Dopo questo incipit vagamente “thriller”, la storia si sposta su due realtà familiari distinte: da una parte Drew (Liev Schreiber), agente immobiliare di mediocre talento, ex giocatore d’azzardo, in pessimo rapporto con tutto ciò che concerne la finanza e la gestione del danaro in genere, in ottimo rapporto però con la bella e giovane seconda moglie Ronnie (Betty Gabriel), psicanalista o forse solo “counselor” e buona matrigna per la figlia di lui Shannon (la giovane e brava Maya Hawke che, a dispetto di Ethan Hawke e Uma Thurman, suoi genitori, un po’ alla madre sì, ma assomiglia e ricorda più una giovane Liza Minelli...).

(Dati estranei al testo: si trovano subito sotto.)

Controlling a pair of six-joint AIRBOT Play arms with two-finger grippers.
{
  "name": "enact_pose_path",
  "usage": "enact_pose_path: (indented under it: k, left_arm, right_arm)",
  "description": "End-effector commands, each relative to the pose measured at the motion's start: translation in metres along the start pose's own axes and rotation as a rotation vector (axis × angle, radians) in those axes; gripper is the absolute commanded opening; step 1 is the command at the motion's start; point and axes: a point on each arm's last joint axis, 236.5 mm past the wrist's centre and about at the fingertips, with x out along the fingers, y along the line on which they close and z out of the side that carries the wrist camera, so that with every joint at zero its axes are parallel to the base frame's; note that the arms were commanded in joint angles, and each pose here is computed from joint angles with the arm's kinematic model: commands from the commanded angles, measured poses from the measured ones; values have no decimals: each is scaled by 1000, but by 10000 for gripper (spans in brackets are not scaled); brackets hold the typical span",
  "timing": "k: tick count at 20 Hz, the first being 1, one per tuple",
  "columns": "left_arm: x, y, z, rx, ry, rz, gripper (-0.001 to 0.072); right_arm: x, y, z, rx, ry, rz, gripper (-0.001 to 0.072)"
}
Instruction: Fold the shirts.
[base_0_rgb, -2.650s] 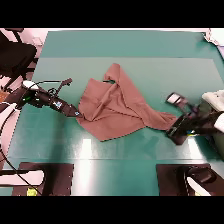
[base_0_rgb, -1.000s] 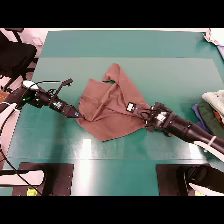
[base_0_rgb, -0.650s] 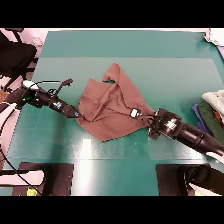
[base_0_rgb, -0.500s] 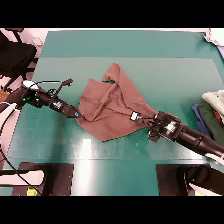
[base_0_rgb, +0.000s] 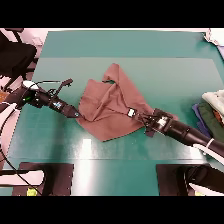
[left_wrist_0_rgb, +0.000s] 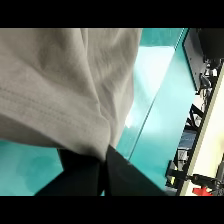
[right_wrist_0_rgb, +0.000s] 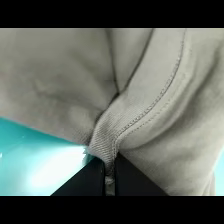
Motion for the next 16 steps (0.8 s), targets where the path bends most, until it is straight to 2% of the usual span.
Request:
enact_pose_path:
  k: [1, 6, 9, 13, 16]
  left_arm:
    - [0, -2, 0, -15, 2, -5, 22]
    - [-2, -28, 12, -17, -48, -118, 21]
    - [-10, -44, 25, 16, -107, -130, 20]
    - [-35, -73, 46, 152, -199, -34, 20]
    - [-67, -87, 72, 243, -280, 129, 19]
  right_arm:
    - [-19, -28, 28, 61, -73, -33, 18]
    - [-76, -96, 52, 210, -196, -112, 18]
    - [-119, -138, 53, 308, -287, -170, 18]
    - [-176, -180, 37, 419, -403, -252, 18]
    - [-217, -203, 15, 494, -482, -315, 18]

    Dall’altra parte troviamo Quint (Peter Sarsgaard); ricco sfondato per via delle ciniche speculazioni di borsa in cui è maestro, tanto da potersi permettere di acquistare così, con uno schioccar di dita, un intero cinema teatro d’epoca e di interesse storico per regalarlo alla moglie Carrie (Marisa Tomei), che vanta un tentativo fallito di carriera di attrice alle spalle, è fragile di nervi e sentimentalmente confusa, e invischiata in un desiderio infantile di “arte” che neppure lei sa come decifrare. Jamie (Fred Echinger), Il figlio di costoro, immaturo e superficiale nonché succube mentalmente del successo paterno, è “momentaneamente” fidanzato con Shannon, motivo per il quale le due coppie (tre con quella di adolescenti) finiscono per frequentarsi.
Drew, con l’intenzione di realizzare qualche guadagno, approfitta subito della confidenza con Quint per cercare una corsia preferenziale in un investimento del tutto azzardato per uno che si trovi nelle sue condizioni socio-economiche, arrivando a sottoscrivere anche false documentazioni fiscali. Intanto sua moglie Carrie, dopo una serie avuta di aborti, gli annuncia di essere incinta di due gemelli...

 

    La storia trova poi numerosi risvolti (un innamoramento serio per Shannon, un testimone misterioso sulla scena di quell’incidente stradale lasciato lungamente a tacere dopo l’inizio) e numerose svolte, impossibili da riassumere (soprattutto per fortuna di voi che leggete, direi). Ma c’è da sottolineare l’efficacia della struttura a spirale della sceneggiatura, una spirale strettissima che va, torna, riviene e si rincorre in un arco di tempo di pochissimi giorni, rivivendo più volte le stesse scene ogni volta da diversa angolatura e solo dopo l’aggiunta di un nuovo elemento. Una struttura certamente non nuova, che a me personalmente spesso manda in confusione, ma non in questo caso. Perchè se da una parte vi è il demerito (forse) di perdere troppo spesso la “messa a fuoco” (Drew, ad esempio,  che nella prima parte del film ha il ruolo centrale, rimane più tardi totalmente assente dalla scena, che si sposta sugli altri personaggi via via divorandoli un po’ tutti), in altre parole: se la continuità del racconto appare spesso singhiozzante, anche a discapito di una coralità delle figure presenti che può essere tranquillamente considerata come punto potenzialmente a favore, dall’altra dà comunque l’impressione di non perdere mai il filo, un filo che gira invisibilmente attorno a quell’incidente d’auto e che alla fine (un finale non troppo travolgente, peccato per  alcune piccole banalità del tutto evitabili) ricuce tutto come nella tradizione dei migliori thriller.

 

    Certamente interessante la regia, a parte le suddette sbavature, specie nel saper sostenere il ritmo emotivo nonostante gli inevitabili giramenti di testa. Ma più di tutto mi è molto piaciuta Maya Hawke, già qualificata figlia d’arte, che dimostra una grande maturità  e si candida come promessa di un futuro che, dati i tempi contaminati che corrono, speriamo non venga a mancare a nessuno.